汚れちまった哀しみを背負はずして己の悲哀が喜ぶ事があるのだらうか。



微睡みから目覚めしそれは

長き眠りから目覚めしそれは
不意に世界に目をやり、
世界を愛でながらかう呟いた。

――これが世界と言ふものか。
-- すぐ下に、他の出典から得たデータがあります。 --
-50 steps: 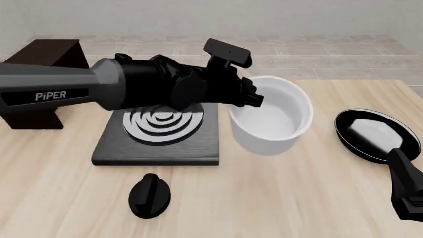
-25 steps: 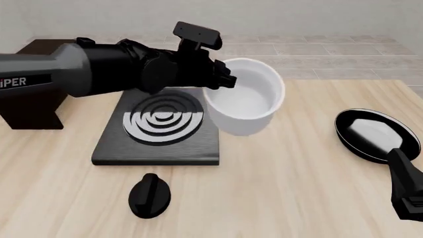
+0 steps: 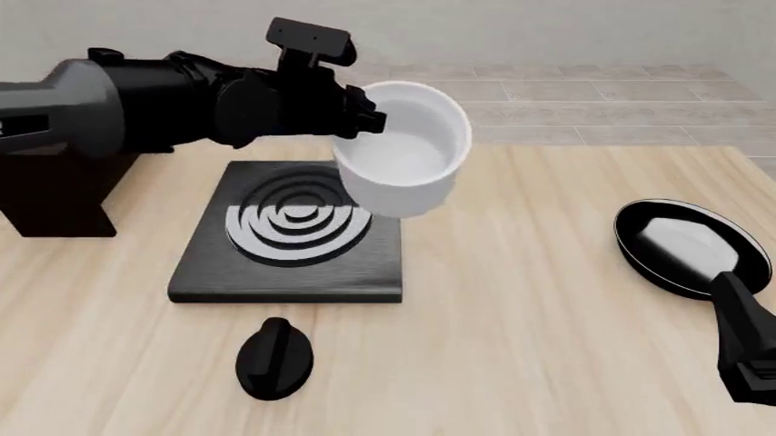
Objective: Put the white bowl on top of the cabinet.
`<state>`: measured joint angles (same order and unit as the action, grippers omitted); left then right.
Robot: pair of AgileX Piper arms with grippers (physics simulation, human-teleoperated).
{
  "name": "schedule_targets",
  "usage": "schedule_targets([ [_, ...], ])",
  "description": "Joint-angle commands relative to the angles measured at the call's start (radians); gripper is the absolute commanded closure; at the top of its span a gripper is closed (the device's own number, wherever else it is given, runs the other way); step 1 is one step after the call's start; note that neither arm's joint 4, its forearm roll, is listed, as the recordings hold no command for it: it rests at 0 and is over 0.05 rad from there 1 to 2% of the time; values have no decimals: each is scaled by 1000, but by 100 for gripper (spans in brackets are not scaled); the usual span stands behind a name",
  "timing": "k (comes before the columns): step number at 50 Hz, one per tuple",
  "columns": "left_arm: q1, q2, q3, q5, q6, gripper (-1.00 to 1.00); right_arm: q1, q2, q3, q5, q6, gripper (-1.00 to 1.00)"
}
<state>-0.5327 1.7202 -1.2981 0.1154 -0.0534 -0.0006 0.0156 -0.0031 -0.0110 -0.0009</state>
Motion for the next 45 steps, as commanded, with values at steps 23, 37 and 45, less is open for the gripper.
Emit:
schedule_targets([
  [23,178,-15,-100,44,19,100,0,0,0,0,0,-100],
  [37,273,-22,-215,107,8,100,0,0,0,0,0,-100],
  [45,333,-11,-271,123,-14,100,0,0,0,0,0,-100],
])
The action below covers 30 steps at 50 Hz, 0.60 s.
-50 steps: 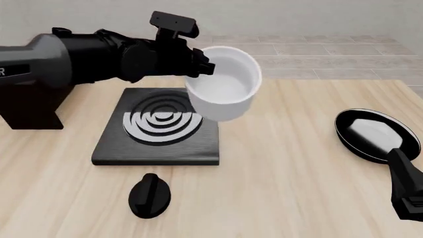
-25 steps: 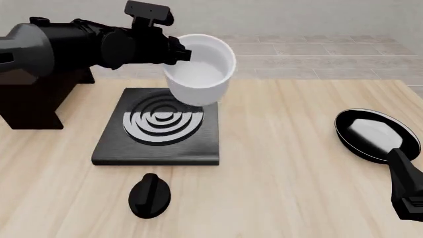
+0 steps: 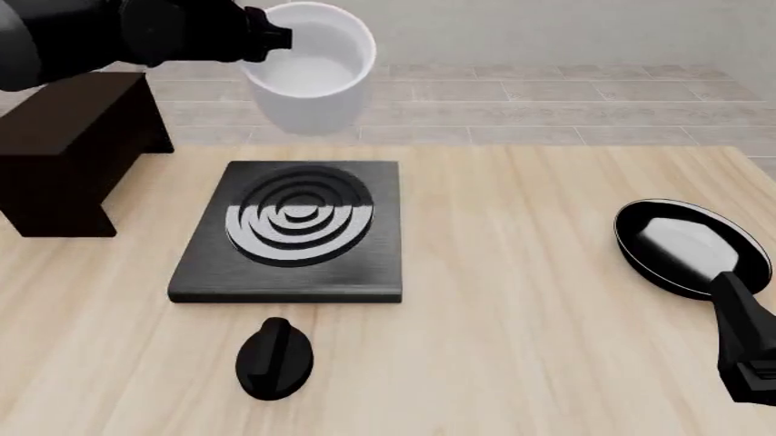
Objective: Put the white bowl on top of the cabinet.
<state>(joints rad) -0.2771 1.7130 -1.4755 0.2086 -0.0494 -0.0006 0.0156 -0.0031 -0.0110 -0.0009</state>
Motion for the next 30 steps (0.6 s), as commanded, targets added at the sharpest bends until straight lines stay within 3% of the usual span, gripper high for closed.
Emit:
schedule_targets([
  [1,77,-1,-96,31,-10,100,0,0,0,0,0,-100],
  [30,183,41,-178,60,3,100,0,0,0,0,0,-100],
])
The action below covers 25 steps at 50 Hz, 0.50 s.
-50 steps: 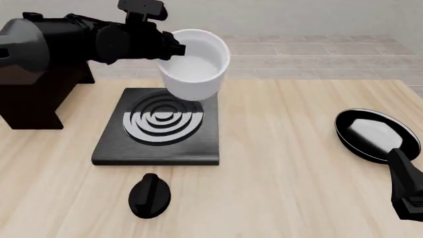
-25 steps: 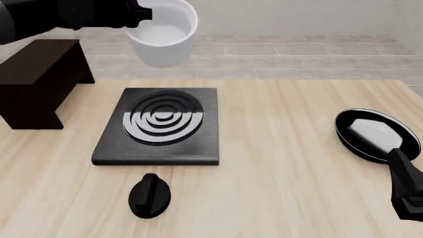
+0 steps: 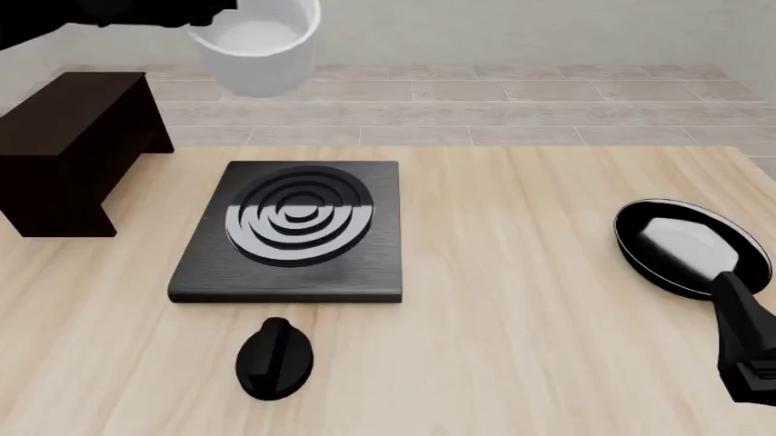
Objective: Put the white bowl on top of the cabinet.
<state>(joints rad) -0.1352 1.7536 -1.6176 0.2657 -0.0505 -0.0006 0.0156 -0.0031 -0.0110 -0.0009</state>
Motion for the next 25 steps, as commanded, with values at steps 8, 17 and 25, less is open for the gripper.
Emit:
schedule_targets([
  [8,74,16,-47,3,1,100,0,0,0,0,0,-100],
  [17,108,21,-62,7,-10,100,0,0,0,0,0,-100],
  [25,145,32,-63,4,-6,100,0,0,0,0,0,-100],
])
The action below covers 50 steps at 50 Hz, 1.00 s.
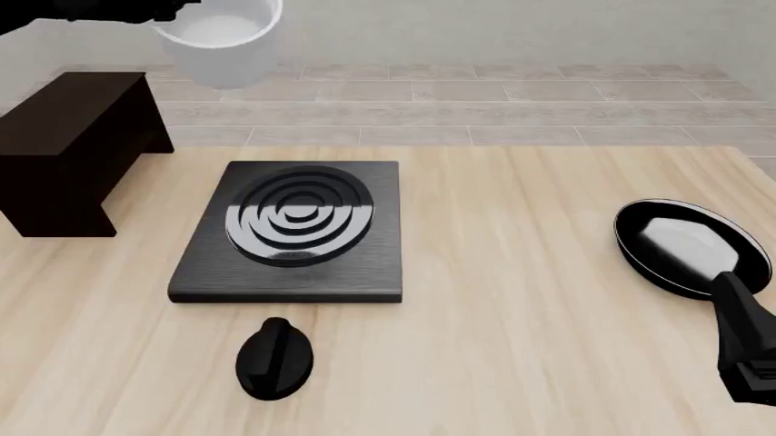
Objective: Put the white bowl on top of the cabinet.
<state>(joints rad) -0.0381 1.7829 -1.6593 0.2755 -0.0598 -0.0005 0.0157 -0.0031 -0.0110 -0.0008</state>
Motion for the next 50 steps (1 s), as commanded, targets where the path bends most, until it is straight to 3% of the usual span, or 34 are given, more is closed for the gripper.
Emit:
schedule_targets([
  [1,48,2,-16,-9,4,100,0,0,0,0,0,-100],
  [26,137,38,-85,28,16,100,0,0,0,0,0,-100],
  [50,219,73,-90,18,21,100,0,0,0,0,0,-100],
])
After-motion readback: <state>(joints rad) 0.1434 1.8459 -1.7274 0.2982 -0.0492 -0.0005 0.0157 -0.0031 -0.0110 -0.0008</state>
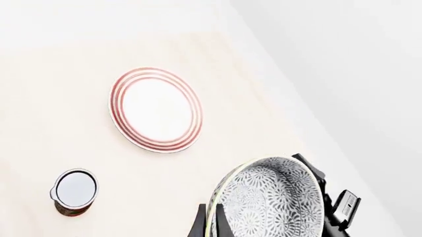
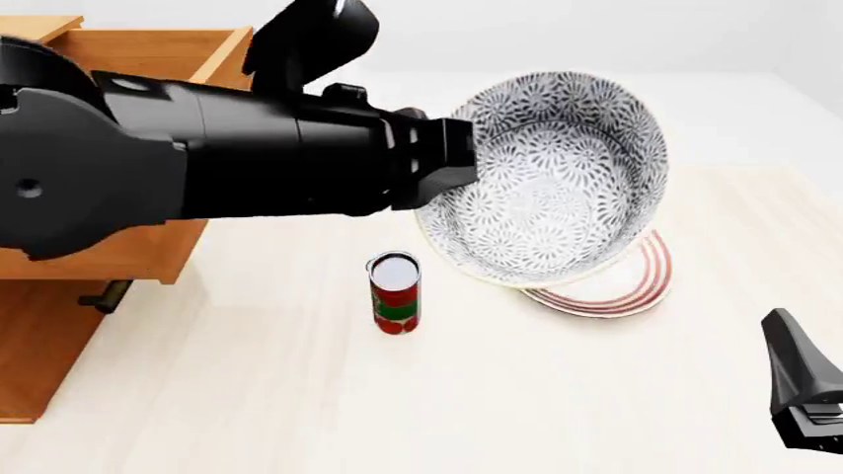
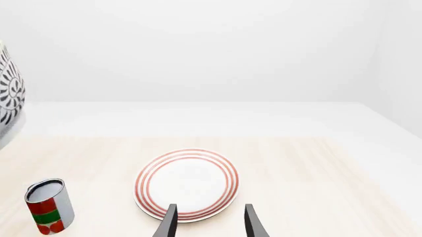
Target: Put the bowl in the top drawer of the cabinet.
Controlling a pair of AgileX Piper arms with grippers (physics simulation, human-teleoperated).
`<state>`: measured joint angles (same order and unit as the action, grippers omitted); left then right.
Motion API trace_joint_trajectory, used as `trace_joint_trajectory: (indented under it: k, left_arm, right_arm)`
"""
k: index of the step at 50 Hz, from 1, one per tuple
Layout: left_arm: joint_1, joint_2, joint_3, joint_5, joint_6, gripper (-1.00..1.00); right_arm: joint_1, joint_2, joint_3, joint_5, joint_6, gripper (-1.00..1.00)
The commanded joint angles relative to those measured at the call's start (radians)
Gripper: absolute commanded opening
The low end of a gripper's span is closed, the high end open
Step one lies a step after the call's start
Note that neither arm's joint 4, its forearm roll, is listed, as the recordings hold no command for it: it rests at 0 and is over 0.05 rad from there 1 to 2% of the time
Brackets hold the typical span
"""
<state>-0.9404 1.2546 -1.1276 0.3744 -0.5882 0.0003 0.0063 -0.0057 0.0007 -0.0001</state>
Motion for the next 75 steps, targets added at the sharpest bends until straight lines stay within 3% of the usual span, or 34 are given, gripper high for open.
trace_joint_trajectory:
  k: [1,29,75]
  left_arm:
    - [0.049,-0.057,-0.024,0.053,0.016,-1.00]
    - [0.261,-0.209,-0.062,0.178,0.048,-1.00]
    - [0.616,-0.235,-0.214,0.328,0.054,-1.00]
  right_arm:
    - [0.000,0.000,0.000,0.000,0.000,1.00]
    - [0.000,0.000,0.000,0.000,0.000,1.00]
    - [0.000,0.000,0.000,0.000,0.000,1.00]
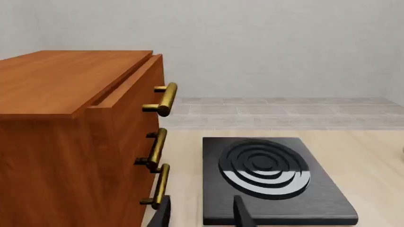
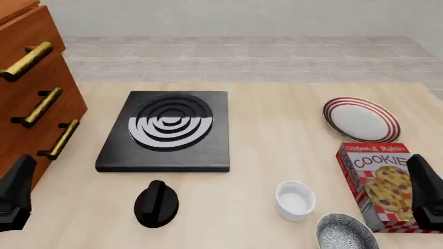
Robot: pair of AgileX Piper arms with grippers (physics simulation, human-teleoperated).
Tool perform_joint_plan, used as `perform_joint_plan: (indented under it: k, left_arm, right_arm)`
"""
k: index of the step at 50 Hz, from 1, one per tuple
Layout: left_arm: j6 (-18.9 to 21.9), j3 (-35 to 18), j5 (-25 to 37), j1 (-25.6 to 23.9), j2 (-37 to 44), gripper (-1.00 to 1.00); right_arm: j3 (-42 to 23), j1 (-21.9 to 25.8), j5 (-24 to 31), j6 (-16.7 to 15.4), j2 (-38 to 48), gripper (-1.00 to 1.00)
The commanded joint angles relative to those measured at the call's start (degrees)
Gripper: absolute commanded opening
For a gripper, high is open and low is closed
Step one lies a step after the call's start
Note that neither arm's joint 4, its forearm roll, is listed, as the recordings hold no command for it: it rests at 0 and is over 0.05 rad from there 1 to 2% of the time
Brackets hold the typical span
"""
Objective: Pick the akita bowl next to the ramekin and place it on the plate.
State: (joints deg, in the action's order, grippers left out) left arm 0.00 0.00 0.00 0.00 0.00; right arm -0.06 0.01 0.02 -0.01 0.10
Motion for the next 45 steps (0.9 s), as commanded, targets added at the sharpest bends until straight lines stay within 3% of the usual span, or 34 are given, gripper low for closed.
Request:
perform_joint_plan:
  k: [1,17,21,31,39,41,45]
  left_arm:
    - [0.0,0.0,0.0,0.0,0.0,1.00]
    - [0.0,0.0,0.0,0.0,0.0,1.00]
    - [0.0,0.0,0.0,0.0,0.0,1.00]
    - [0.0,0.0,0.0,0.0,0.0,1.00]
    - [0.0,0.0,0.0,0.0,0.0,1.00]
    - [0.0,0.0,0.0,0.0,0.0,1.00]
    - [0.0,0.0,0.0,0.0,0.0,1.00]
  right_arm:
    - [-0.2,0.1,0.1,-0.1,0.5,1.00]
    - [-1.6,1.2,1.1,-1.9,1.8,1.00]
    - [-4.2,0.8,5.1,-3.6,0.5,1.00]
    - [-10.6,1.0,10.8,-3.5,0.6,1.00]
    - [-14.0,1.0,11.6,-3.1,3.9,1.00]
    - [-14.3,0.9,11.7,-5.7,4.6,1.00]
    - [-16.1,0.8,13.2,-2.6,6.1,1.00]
なんだかありきたりなものだな。

さうして身を起こしたそれはのっそりのっそりと歩き出したのだ。
それがどこを歩いてゐるのかを自身ではさっぱりと解らぬままに
当てずっぽうに歩いてゐる。
と言ひのもそれは直ちに世界が触りたかったのだ。
世界がどんなものなのか触感で味はひ尽くして
長き眠りの間に努努見てゐた世界と言ふものが
一体全体何なのか一時も早くに知りたかったのだ。

しかし、それはミノタウロスの眷属のやうに世界に触る先から
世界のものは砂と化してはらはらとその形を崩して
それの掌から零れ落ちてゆくのであった。

――なんたることか。

それは世界が砂上の楼閣でしかないと言ふことを
それは初めて知り、愕然となるのであるが
尤も、世界とはそもそもそんなものなのかもしれなかったのだ。

それは触れられるものには手当たり次第に触るのであったが、
全ては砂へと変はってしまふばかりなのであった。

それはなんと哀しい存在なのだらうか。
ミノタウロスの眷属であるそれは
世界が砂であると言ふ真理に確信を持ち、
さうして誤謬するのだ。

哀しき哉、それは
世界を知り得うることなく、
砂遊びをする中で老いて死んでゆくのだ。

ただし、それは世界認識を迷ふ事なく、
また、彷徨ふ事なく此の世を去るのだ。
それはそれでまた、幸せなのかもしれぬ。

世界の様相が砂のみならば、どんなに多くのものが救はれたであらうか。
しかし、世界はそれの認識とは全く違ふ様相を呈してゐて、
世界は混沌と秩序を行き来しながら、
世界そのものをも翻弄するのだ。
何故なら世界とは世界を包摂した入れ子状の様相を呈してゐて、
また、それはFractalなものに違ひなく、
仮にそれが可能ならば世界のどこをどう切っても
世界は金太郎飴の如くに紋切り型をしてゐる筈なのである。

さうして世界は存在するものにおいてのみの唯一無二の世界を表出し、
つまり、各様各様違ふ世界が存在し、
ミノタウロスの眷属のそれのやうに
世界は例へば砂として捉へ
てゐるものも必ず存在し、
それがそのものの途轍もなく個人的な信仰に結びついてゐるのだ。